Friday, its title stabilized with gains of 2.1% for the day and continues to extend these gains today, since it increased by 5.3% this morning. Let’s take a closer look at some highlights from Shaw Communications’ third quarter results and see why it might be a good time to buy these stocks from the TSX.
Shaw Communications third quarter 2020 results
In the three months ended May 2020, the company’s total revenue fell slightly 0.9% year-over-year to $ 1.3 billion. But it was almost 4.1% higher than analysts’ estimates. Due to the ongoing pandemic, subscriber activity at Shaw Communications remained moderate.
On the positive side, it recorded a strong 72% increase in the number of self-installing customers. Many of its customers seem to choose to install their wired Internet services themselves to track social isolation amid the COVID-19 epidemic.
Shaw Communications’ wireless revenues increased 17% year-over-year in the third quarter to $ 206 million. This increase can be attributed to the increase in its wireline subscriber base and the high demand for Big Gig data plans as more people continue to work from home.

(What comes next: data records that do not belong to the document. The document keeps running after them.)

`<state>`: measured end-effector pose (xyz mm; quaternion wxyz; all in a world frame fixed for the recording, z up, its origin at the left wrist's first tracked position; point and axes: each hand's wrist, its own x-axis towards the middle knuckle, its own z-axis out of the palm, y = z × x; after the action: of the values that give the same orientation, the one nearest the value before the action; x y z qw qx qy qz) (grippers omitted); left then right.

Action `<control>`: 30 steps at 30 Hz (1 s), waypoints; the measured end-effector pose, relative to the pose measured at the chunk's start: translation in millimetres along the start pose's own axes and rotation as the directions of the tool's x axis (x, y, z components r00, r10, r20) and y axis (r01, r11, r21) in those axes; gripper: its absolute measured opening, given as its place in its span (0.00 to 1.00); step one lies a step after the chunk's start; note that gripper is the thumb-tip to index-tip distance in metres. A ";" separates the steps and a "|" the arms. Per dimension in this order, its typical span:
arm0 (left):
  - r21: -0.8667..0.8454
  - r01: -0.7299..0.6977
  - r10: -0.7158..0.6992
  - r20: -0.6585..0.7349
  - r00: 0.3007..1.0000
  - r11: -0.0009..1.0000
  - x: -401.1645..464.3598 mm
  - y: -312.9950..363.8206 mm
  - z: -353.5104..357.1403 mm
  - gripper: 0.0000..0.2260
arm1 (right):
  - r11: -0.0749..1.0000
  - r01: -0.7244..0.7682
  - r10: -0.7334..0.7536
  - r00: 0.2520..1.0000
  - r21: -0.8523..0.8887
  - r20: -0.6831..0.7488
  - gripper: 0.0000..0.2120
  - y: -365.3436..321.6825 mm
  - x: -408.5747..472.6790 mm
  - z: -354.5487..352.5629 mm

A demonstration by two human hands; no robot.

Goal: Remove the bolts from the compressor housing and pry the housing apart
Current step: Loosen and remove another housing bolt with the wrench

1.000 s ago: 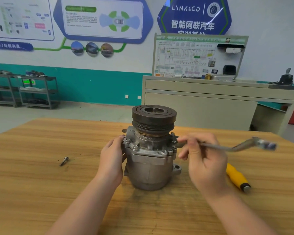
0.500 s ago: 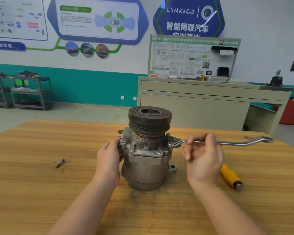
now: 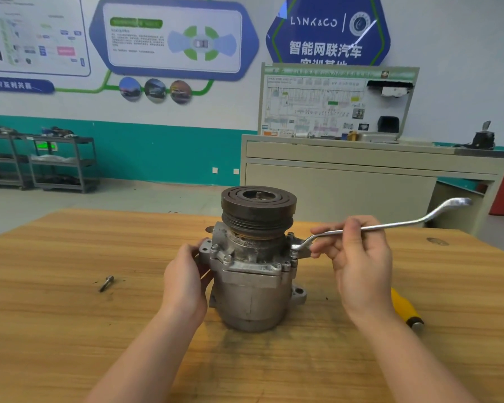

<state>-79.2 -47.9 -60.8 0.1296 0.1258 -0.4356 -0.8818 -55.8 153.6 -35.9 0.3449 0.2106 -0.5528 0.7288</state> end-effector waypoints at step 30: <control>0.044 0.011 -0.013 0.032 0.999 0.999 -0.1 0.9 -0.5 0.11 | 0.836 -0.285 0.410 0.892 0.470 -0.189 0.09 -2.1 11.6 -1.6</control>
<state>-78.8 -48.7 -60.4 0.1144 0.1170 -0.4561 -0.8748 -61.9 158.6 -27.0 0.2255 0.0704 -0.3527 0.9054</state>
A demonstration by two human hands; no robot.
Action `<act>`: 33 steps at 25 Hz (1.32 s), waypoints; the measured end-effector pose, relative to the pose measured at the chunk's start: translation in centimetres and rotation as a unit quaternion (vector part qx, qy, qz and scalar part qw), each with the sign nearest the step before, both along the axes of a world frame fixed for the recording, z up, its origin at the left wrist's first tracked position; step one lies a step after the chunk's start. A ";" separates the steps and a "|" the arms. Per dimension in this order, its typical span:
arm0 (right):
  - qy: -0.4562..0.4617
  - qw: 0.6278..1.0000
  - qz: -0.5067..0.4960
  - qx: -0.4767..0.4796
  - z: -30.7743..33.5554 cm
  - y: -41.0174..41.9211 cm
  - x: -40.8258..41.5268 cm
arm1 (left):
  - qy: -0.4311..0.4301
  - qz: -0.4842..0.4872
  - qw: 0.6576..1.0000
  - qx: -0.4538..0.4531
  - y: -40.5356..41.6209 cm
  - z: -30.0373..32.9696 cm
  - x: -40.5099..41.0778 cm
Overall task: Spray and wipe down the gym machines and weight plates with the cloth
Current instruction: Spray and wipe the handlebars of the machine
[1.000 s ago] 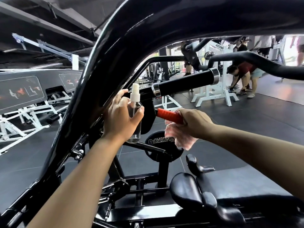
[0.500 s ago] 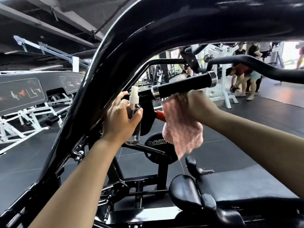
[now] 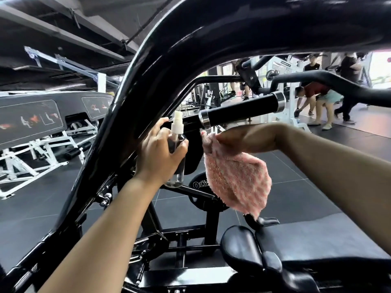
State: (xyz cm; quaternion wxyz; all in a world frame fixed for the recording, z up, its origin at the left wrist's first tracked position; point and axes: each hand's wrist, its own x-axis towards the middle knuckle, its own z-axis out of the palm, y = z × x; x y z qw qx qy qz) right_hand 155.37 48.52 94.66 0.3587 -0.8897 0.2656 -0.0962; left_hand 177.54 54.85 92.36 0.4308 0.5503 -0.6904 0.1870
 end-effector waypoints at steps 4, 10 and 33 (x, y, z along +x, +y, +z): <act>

Is profitability improving?
In the third quarter of fiscal 2020, Shaw Communications’ adjusted net profit margin was 14% – much better than 12.3% and 11.7% in the second and first quarter, respectively. In fiscal 2019, the company’s adjusted net profit margin was also slightly less than 13.8%.
It is important to note that Shaw Communications’ profit margins in its service segment tend to be higher compared to equipment sales. Equipment sales decreased in the third quarter, while service revenues increased, which helped the company improve its bottom line.
Plans To Benefit From Home Work Culture
Interestingly, Shaw Communications recently launched its Fiber + Gig Internet service, which is currently available to more than 99% of its residential customers. The new service primarily targets consumers who need faster Internet speeds to work from home or take their courses online.
Although company management recognizes the uncertainties of the pandemic, it strives to capitalize on the work of family culture. Shaw Communications CEO Brad Shaw says the company is “well positioned to take advantage of growth opportunities in a post-COVID environment”.
Clearly, Shaw Communications’ growing revenues from wireless services are helping it improve its margins, despite the headwinds of the COVID-19 epidemic. As the economy gradually reopens, the company’s earnings from the industry are likely to get back on track.
I believe that many new residential subscribers – who have taken advantage of Shaw’s Internet services to work from home – may choose to continue their subscriptions, even after the economy has fully reopened in the coming months. This would help Shaw Communications to expand its subscriber base of residential consumers, as well as continued growth in the business sector as the pandemic subsides.
As of July 10, its shares were trading with a loss of 14.8% since the start of the year, compared to a drop of 7.9%. S & P / TSX Composite Index. In my opinion, many investors are unaware of the improved profit margins of Shaw Communications and its potential for future growth in the post-pandemic world. These are some of the main reasons why you may want to buy Shaw Communications stocks now.